文/佐藤美由紀

 

頼みの綱だったYさんが、長期の南米出張に出かけてしまって音信不通状態になった。
私と担当編集Iさんはヤキモキして日々を過ごしていたが、さすがに、もうYさんだけを頼っているわけにはいかないと思うようになっていた。

 

そんなに急がなくても、ゆっくり待てばいいじゃないかと思われるかもしれないが、私たちには〝大人の事情〟があった。
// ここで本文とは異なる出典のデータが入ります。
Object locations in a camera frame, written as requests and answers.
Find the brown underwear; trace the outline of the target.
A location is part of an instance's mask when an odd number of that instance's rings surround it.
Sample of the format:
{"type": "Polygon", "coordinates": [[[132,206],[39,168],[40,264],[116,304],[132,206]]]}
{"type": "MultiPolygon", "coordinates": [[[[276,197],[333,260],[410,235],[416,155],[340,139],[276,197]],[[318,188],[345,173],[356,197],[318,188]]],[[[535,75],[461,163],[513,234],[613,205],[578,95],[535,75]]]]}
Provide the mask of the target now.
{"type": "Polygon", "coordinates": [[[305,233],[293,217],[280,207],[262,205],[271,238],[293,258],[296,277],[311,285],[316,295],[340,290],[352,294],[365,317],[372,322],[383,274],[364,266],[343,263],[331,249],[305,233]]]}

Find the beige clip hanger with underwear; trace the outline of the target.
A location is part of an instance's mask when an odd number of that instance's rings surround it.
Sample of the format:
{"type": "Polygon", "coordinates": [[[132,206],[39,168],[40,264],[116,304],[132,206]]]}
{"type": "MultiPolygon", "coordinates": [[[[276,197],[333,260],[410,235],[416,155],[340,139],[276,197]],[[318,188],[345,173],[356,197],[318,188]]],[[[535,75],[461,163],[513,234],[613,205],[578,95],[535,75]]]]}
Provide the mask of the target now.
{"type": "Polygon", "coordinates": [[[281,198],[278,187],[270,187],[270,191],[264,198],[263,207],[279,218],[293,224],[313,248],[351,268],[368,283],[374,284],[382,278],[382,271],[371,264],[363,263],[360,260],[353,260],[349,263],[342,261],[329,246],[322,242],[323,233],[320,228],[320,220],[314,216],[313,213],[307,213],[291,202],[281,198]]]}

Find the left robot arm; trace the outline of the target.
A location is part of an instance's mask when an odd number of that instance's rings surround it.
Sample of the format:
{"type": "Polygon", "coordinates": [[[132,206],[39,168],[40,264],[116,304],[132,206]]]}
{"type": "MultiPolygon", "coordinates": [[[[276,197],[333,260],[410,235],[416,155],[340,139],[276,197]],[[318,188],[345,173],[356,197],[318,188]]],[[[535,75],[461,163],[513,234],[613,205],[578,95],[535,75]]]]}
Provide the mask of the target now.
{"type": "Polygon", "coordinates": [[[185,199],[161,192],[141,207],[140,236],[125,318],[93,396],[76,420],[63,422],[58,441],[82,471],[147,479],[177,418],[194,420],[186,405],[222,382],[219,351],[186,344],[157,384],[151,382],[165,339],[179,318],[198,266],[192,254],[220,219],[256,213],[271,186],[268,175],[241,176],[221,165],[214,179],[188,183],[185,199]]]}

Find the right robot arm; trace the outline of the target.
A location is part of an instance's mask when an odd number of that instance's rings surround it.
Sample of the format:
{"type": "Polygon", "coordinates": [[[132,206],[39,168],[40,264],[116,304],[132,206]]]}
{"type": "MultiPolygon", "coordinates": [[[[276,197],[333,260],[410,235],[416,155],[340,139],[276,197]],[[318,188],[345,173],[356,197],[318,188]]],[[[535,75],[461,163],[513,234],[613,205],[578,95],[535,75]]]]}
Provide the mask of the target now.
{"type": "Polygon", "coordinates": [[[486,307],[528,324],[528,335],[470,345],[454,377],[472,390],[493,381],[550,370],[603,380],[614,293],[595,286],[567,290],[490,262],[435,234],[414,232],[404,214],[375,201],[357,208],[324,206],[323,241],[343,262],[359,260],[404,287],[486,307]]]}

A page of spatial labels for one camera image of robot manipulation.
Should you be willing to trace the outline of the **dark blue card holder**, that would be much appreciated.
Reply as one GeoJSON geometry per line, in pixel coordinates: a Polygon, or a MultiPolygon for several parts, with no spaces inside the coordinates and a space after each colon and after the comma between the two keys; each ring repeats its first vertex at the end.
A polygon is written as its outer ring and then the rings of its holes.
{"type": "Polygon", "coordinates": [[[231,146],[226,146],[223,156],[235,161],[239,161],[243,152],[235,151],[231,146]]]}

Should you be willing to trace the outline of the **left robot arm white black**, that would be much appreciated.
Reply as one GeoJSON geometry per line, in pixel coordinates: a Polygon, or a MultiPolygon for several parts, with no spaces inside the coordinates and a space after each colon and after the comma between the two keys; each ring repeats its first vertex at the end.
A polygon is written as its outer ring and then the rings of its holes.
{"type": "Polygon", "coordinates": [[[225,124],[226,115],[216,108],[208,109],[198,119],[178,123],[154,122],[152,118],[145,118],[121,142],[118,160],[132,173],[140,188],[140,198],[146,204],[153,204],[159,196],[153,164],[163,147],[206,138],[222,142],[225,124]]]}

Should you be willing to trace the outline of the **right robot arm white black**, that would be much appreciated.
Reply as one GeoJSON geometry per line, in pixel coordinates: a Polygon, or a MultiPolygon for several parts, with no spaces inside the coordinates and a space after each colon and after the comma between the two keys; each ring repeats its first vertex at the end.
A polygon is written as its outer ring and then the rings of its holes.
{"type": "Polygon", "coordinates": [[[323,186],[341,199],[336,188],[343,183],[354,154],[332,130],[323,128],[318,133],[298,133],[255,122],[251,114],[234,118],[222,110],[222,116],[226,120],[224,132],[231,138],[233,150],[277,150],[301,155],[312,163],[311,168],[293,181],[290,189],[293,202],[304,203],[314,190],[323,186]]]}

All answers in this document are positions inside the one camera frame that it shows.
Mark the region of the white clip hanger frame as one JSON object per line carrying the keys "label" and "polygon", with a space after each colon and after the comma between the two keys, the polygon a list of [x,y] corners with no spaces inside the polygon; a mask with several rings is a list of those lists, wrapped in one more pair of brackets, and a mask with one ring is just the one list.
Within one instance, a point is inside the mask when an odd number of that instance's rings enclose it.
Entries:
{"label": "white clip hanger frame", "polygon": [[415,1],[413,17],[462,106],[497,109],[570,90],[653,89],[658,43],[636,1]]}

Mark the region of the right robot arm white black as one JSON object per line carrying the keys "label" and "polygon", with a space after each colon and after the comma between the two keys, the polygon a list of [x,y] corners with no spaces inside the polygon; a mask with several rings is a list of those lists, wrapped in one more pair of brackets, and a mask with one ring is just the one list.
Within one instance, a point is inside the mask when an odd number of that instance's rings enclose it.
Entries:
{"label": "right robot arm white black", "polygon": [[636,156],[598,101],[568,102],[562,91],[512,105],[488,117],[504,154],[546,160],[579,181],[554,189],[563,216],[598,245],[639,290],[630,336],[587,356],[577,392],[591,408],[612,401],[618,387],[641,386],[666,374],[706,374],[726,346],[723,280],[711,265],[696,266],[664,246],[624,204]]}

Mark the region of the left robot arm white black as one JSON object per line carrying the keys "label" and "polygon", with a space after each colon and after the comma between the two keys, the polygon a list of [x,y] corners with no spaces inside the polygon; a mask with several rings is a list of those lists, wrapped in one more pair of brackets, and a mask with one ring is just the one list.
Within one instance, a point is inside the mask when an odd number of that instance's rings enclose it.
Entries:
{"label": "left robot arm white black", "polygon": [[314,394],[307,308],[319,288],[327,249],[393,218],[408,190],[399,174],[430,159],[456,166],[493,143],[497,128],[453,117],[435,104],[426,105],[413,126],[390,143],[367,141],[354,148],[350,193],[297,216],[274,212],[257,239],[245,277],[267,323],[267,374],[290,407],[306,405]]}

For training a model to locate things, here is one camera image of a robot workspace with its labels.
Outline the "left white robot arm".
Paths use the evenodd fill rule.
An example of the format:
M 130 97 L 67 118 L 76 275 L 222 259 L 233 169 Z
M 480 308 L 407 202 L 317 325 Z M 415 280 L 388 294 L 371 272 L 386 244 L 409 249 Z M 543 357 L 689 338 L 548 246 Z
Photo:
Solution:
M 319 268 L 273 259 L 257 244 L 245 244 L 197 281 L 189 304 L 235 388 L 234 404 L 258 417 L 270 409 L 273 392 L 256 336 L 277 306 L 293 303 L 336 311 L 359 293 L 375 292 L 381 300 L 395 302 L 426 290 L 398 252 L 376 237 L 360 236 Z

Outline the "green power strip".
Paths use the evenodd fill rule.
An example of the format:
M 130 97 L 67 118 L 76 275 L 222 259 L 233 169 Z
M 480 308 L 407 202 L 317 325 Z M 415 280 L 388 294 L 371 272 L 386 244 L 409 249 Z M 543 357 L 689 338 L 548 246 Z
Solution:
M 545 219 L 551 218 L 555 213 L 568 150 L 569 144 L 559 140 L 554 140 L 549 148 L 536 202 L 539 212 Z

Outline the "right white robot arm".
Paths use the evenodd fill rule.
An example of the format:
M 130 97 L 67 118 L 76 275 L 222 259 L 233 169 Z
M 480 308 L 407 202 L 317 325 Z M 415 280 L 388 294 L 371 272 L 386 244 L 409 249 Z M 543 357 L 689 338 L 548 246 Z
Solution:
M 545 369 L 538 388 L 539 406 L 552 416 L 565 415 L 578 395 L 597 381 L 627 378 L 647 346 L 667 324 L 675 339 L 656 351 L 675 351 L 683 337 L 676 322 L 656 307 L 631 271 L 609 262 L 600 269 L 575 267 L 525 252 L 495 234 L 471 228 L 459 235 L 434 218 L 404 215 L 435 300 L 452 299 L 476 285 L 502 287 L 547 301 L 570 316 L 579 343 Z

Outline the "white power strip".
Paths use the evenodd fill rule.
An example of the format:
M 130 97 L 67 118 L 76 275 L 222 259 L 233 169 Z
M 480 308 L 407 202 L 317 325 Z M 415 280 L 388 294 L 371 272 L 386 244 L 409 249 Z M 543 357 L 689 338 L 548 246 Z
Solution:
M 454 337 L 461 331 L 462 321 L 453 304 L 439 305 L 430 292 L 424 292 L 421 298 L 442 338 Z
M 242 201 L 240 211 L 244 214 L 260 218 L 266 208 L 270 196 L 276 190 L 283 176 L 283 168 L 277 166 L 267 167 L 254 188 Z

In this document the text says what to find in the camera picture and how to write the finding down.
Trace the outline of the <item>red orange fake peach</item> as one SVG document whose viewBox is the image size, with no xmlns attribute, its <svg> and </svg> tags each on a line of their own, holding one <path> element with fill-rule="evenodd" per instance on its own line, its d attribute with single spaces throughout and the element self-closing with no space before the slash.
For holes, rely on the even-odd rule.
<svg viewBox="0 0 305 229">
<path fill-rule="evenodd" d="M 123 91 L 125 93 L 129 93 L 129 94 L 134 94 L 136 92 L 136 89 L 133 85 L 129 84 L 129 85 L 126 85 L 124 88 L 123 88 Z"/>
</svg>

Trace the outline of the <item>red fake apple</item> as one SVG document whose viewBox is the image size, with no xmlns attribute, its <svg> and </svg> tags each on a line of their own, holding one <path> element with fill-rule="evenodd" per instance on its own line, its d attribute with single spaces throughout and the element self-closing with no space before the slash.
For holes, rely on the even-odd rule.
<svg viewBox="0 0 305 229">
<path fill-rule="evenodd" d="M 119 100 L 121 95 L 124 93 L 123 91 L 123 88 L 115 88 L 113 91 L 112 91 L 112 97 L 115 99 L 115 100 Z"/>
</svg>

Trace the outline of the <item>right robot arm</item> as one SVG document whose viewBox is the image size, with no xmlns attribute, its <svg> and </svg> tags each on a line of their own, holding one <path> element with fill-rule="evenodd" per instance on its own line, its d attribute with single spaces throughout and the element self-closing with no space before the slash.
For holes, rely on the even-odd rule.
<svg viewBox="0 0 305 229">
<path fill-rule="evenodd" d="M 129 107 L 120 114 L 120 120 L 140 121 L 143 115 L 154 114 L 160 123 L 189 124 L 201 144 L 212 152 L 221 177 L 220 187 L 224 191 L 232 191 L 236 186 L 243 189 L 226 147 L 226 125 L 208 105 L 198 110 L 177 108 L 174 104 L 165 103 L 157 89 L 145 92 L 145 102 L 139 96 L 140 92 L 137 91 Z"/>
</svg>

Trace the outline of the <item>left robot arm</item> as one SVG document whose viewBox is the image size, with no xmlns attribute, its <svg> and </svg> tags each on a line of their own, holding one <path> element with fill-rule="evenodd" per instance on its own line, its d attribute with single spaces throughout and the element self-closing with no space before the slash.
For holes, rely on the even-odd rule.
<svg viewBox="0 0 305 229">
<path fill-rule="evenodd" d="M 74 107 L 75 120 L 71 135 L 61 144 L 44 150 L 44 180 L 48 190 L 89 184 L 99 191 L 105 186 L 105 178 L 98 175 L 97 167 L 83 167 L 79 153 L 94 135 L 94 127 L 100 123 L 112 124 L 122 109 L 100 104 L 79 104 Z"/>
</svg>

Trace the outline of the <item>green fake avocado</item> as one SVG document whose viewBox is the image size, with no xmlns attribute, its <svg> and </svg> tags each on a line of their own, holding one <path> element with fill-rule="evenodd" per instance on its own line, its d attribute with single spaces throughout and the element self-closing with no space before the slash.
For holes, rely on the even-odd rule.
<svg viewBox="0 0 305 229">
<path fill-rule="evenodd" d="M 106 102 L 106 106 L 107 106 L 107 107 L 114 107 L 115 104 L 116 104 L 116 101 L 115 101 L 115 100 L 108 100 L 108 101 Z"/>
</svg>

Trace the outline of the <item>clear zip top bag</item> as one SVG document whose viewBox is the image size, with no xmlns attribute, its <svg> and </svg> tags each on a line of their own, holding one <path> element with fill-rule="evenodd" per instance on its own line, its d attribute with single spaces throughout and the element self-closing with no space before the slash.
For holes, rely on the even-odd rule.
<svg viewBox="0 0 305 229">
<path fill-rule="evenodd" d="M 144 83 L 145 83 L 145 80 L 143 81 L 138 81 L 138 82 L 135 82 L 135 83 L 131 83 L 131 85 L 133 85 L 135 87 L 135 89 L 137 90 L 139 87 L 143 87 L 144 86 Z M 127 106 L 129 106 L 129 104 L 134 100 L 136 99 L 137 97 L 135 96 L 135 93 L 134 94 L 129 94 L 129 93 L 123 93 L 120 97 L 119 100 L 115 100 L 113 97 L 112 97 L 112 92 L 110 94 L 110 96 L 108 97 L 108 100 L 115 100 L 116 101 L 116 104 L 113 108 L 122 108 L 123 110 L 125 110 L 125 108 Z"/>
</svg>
出版社の都合(戦略?)上、ムヒカ本の第二弾は、「遅くとも夏まで」には出せるように進める必要があったのだ。
できるだけ余裕を持って進行するためにも、1月中には取材を終えておくのが理想だったが、1月はもう終わってしまった。

 

こうなったら、1日でも早くウルグアイに飛んでムヒカに会うべく、段取る必要がある。

 

取材が延びれば、その分、執筆ほか、作業の時間はどんどん削られてくる。下手すると「遅くとも夏まで」が守れなくなる可能性もある。
そんなことになろうものなら……。
私はフリーランスの身。いざとなったらどうとでも逃げられるが、Iさんは会社員だ。
その心境、推して知るべし……。

 

私はシルビアに連絡を取った。
シルビアは、ムヒカ本第一弾を出したとき、最初に資料の和訳をお願いして、結局、断られてしまった、あの日系ウルグアイ人の留学生だ。
彼女は、あれからほどなくして早稲田大学を卒業し、祖国に帰っていた。
ウルグアイ行きを決めたとき、「行くことになったから、現地で会おうね」というメールは送っておいたのだが、再度メールを出して、ムヒカへの取材のオファーが進まないことを伝え、力を貸してくれないだろうかと、お願いをしてみた。
すると、「自分にはムヒカに繋がる伝はないけれど、なんとかできるかもしれない友人がいるから、ちょっと確認してみる」というような返信があった。

 

私は期待した。

 

が、後日、「友達はトライしてみてくれたけど、結局、ダメでした」という内容のメールが届く。でも、その終わりに、「ダニエルさん、この人なら力になってくれるかもしれません」という文章とともに、メールアドレスと携帯電話の番号が書かれていた。
ダニエルは、日本人女性を妻に持つ東京在住のウルグアイ人男性で、職業はカメラマン。ムヒカ本人を撮影したこともあるということだ。
「彼は3月にウルグアイに帰って来ます。佐藤さんに紹介したかった。彼と連絡を取ってみてください。私から、その旨、伝えておきました」
シルビアのメールは、こう締め括られていた。

 


シルビアありがとう!!
暗闇の中に一条の光を見た気がした私は、ウルグアイの方角に向かって(どっちだか、さっぱりわからなかったので、とりあえず南東の方)、手を合わせた。

 

「どうかムヒカさんに会うことができますように」と、花とともに飾ったムヒカ本に手を合わせて祈っていたのだが、さて、その祈りは通じるのか!?

 

ウルグアイはブラジルとアルゼンチンに挟まれた小国(面積は日本の約半分)。首都モンテビデオからアルゼンチンの首都ブエノスアイレスまでは飛行機で1時間弱の近さだが、両都市を挟むラ・プラタ河をフェリーで行く方法もあり、高速艇なら3時間ほどで行くことができる。